La société italienne de «solutions environnementales» Enki Ambiente a très mal réagi à la décision du Portugal de bloquer toutes les importations de déchets étrangers pendant la pandémie (cliquez ici).

Elle a intenté une action contre l’Etat, réclamant 8 millions d’euros de dommages et intérêts.

La raison en est qu’Enki a un contrat avec la province italienne de Campanie pour éliminer les «déchets urbains». Le plan était de l’enlever au Portugal où il irait dans l’un des sites d’enfouissement du pays.

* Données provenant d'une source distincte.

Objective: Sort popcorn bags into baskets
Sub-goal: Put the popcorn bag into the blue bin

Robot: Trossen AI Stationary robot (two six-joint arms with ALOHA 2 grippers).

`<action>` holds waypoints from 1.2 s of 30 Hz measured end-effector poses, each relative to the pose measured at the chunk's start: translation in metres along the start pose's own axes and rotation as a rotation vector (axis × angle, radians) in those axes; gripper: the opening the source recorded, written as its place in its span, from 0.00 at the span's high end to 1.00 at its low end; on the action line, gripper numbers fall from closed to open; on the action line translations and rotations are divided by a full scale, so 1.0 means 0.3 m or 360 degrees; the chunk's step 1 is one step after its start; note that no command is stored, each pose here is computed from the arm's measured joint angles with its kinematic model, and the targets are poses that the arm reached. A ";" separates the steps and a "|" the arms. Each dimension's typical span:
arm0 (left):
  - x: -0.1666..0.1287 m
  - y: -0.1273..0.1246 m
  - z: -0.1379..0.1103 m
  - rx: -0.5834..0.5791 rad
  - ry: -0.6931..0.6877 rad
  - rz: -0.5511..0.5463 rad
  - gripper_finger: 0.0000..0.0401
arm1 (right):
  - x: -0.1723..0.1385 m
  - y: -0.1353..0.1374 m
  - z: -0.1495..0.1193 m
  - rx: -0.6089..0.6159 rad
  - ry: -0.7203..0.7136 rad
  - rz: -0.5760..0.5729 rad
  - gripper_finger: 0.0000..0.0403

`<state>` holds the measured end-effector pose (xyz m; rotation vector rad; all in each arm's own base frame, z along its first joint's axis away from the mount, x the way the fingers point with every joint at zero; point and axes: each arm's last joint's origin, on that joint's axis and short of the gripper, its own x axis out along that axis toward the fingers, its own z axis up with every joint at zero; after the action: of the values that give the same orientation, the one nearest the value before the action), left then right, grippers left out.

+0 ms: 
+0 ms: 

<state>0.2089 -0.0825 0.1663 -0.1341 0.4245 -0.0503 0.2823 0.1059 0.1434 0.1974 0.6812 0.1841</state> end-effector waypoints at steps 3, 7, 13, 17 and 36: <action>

Avec le retournement soudain du Portugal (en mai), Enki s’est retrouvé avec un problème nettement désagréable et potentiellement très coûteux.

Pendant de nombreuses années, les déchets de la Campanie étaient une affaire trouble impliquant la Camorra (mafia).

On ne sait pas à quel point les déchets «sûrs» proviennent d’Italie, c’est pourquoi, au début de la pandémie, les écologistes et les populations ont fait monter la pression sur le Portugal pour qu’il commence à les bloquer.

L’argument était que les décharges du Portugal – qui ont pris des déchets étrangers de plusieurs pays différents – ne devraient prendre que des déchets portugais (sinon ils se rempliraient tout simplement trop rapidement).

Mais Enki veut être compensé pour la rupture de son tapis roulant de gestion des déchets.

Explique Observador, le cas d’Enki «conteste la légalité» de la décision du Portugal, prise par le Conseil des ministres. (La décision impliquait de suspendre toutes les importations de déchets étrangers pendant un an, tandis que l’agence environnementale APA a fait un rapport sur la quantité d’espace laissé dans les décharges en général. La décision a déjà coûté au Portugal bien plus de 2 millions d’euros, cliquez ici)

Selon l’internet, Enki ne réclame pas simplement 8 millions d’euros de compensation. Il semble exiger que l’APA «adopte la conduite nécessaire pour rétablir les droits et intérêts violés par des actes administratifs illégaux».

En d’autres termes, il veut que le feu vert envoie le reste des ordures empilées en attente d’inhumation au Portugal.

Observador a été en contact avec Enki, basé près de Milan – et avec l’avocat qui les représente, l’ancien député PSD José Eduardo Martins, mais aucun des deux n’a «fourni de plus amples informations».

Le Portugal n’est pas le seul pays à avoir mis un terme aux déchets italiens.

Selon le rapport: «en novembre, la Tunisie a refusé d’autoriser 280 porte-conteneurs d’Italie à décharger leur cargaison et a ouvert une enquête sur l’importation illégale de ce qui était qualifié de« déchets urbains »mais qui, selon la presse locale, contenait des matières toxiques provenant d’hôpitaux» .

Dans le passé, la presse italienne décrivait le Portugal comme un «paradis, qui était fondamental pour que la province de Campanie se débarrasse de ses déchets urbains», ajoute Observador.

La Campanie n’avait pas «d’infrastructures suffisantes» pour faire face aux déchets et ne pouvait pas payer les frais de décharge en Italie. Les Portugais étaient «beaucoup moins chers» – bien que le coût de 11 euros la tonne soit dupliqué cette année «dans le but de dissuader les décharges et d’encourager le recyclage».